▸ **What you should do**:
All of the data is to be written out again exactly, without the pictures.

▸ **Material provided**:
*** Begin section ***

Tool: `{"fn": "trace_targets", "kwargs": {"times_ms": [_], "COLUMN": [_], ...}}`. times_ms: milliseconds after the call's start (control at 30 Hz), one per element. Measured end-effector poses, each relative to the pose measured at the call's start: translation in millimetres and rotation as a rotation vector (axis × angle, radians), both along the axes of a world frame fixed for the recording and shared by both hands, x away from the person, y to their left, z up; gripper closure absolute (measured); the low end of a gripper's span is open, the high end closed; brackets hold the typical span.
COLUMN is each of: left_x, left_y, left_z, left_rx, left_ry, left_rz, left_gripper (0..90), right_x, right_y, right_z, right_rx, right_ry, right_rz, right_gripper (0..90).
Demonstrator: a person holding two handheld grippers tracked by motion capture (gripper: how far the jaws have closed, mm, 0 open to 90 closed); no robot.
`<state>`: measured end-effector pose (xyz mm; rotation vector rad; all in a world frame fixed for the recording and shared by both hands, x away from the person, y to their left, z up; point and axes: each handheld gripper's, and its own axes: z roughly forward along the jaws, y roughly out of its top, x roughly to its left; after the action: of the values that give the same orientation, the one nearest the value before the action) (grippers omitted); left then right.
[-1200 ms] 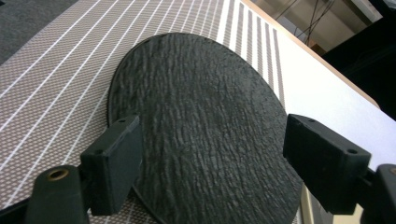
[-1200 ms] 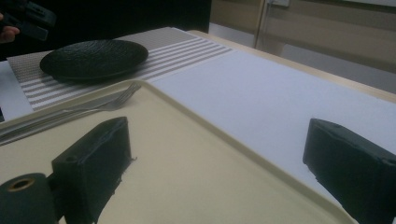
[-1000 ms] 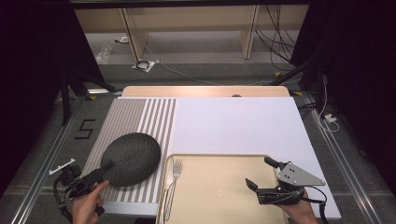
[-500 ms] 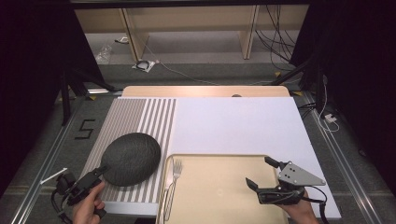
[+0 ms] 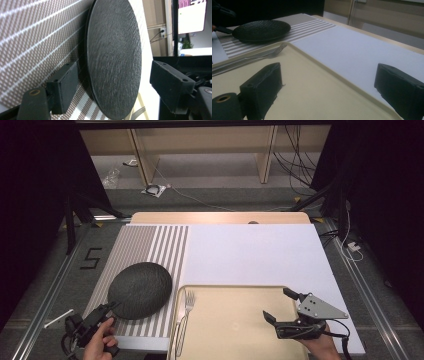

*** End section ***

▸ **Worked solution**:
Tool: `{"fn": "trace_targets", "kwargs": {"times_ms": [_], "COLUMN": [_], ...}}`. times_ms: milliseconds after the call's start (control at 30 Hz), one per element. Measured end-effector poses, each relative to the pose measured at the call's start: translation in millimetres and rotation as a rotation vector (axis × angle, radians), both along the axes of a world frame fixed for the recording and shared by both hands, x away from the person, y to their left, z up; gripper closure absolute (measured); the low end of a gripper's span is open, the high end closed; brackets hold the typical span.
COLUMN is each of: left_x, left_y, left_z, left_rx, left_ry, left_rz, left_gripper (0..90), right_x, right_y, right_z, right_rx, right_ry, right_rz, right_gripper (0..90).
Demonstrator: a person holding two handheld grippers tracked by motion capture (gripper: how far the jaws have closed, mm, 0 open to 90 closed); no robot.
`<state>`: measured end-effector pose (xyz mm; rotation vector rad; all in a world frame fixed for the recording and shared by both hands, x away from the person, y to their left, z up; point and axes: each handheld gripper's, and its own axes: z roughly forward along the jaws, y roughly out of its top, x roughly to its left; after the action: of the values that give the same orientation, the one nearest the value before the action) (grippers omitted); left then right.
[-1200 ms] 
[-1200 ms] 
[-1000 ms] 
[-500 ms] 
[+0 ms] 

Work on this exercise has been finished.